Personal details
- Born: June 10, 1920 Rio de Janeiro, Brazil
- Died: August 27, 1964 (aged 44) Rio de Janeiro, Brazil
- Profession: Police officer

= Milton Le Cocq =

Brazilian police officer (1920 – 1964)

Milton Le Cocq d'Oliveira (June 10, 1920 – August 27, 1964), known as Detective Le Cocq, was a police detective in the state of Rio de Janeiro (formerly the Federal District), and a member of Getúlio Vargas' personal guard.

==Biography==

Of French descent, he was one of the most notable Brazilian detectives and gained prominence for his ability to solve complex cases throughout his career. He was described as the best detective in the Rio de Janeiro police force at the time. In 1962, he was responsible for the manhunt that killed the notorious criminal José Miranda Rosa, better known as Mineirinho.

Described as "an idol within the police force", Le Cocq was killed on August 27, 1964, during a confrontation with the criminal Cara de Cavalo. His death led to the mobilization of two thousand police officers and culminated in the death of Cara de Cavalo, shot 52 times.

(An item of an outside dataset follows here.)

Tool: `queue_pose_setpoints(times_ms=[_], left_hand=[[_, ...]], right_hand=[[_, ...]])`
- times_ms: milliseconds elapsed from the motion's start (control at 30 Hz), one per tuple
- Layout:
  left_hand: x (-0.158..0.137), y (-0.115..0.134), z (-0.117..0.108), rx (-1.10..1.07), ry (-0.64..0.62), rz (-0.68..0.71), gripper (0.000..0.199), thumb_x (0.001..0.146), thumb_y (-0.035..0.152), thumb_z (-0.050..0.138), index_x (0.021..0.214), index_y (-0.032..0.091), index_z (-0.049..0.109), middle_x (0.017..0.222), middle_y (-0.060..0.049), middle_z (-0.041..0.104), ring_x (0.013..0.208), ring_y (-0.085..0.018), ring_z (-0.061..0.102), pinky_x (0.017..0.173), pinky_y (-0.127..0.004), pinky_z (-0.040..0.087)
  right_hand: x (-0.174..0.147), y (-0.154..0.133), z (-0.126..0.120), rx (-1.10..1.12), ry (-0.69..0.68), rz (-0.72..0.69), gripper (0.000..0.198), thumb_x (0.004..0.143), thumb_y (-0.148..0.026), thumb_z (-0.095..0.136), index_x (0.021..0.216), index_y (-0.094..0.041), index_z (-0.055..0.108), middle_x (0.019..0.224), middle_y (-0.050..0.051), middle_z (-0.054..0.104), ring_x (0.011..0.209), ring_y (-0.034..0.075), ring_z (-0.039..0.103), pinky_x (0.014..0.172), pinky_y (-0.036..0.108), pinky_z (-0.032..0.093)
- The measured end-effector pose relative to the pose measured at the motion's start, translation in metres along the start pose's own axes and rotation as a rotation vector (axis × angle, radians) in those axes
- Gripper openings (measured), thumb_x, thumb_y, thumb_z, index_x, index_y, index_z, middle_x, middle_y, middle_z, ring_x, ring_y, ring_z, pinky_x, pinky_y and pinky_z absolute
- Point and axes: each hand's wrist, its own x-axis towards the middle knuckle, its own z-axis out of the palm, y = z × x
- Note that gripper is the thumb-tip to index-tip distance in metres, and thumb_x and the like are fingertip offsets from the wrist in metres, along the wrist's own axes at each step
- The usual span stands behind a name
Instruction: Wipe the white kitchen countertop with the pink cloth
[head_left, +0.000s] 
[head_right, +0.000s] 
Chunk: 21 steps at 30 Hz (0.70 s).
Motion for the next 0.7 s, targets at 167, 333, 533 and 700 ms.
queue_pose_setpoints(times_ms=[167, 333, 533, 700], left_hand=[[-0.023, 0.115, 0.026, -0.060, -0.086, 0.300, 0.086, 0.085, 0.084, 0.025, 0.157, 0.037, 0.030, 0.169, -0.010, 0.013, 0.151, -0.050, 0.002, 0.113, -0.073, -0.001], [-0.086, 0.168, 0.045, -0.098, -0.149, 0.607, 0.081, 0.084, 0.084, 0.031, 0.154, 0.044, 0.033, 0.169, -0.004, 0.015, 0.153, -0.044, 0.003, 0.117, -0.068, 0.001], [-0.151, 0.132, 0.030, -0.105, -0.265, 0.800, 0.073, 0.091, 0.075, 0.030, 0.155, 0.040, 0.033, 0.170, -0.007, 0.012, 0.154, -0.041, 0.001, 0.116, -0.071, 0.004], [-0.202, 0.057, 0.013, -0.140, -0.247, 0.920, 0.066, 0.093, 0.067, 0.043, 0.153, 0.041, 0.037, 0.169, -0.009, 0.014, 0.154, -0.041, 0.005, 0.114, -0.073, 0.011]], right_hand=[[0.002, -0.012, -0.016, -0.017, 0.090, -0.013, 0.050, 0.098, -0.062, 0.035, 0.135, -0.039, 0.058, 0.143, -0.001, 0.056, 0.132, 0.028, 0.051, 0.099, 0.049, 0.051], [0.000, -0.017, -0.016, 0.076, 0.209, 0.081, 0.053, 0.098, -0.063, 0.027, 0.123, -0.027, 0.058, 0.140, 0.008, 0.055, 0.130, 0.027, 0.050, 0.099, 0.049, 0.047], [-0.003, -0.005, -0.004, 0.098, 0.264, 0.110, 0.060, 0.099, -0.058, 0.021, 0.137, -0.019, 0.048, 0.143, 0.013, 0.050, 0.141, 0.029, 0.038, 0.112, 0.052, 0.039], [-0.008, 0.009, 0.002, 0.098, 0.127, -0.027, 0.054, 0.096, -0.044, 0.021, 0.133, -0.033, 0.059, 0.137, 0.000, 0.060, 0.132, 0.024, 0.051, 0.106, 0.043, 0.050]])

The Scuderie Detetive Le Cocq, the most famous Brazilian death squad, was created to avenge the death of Detective Le Cocq and named in his honor.

==Bibliography==

- PENGLASE, B.; KIMZEY, R. Final Justice: Police and Death Squad Homicides of Adolescents in Brazil. Reino Unido: Human Rights Watch, 1994. 112 p. ISBN 1564321231.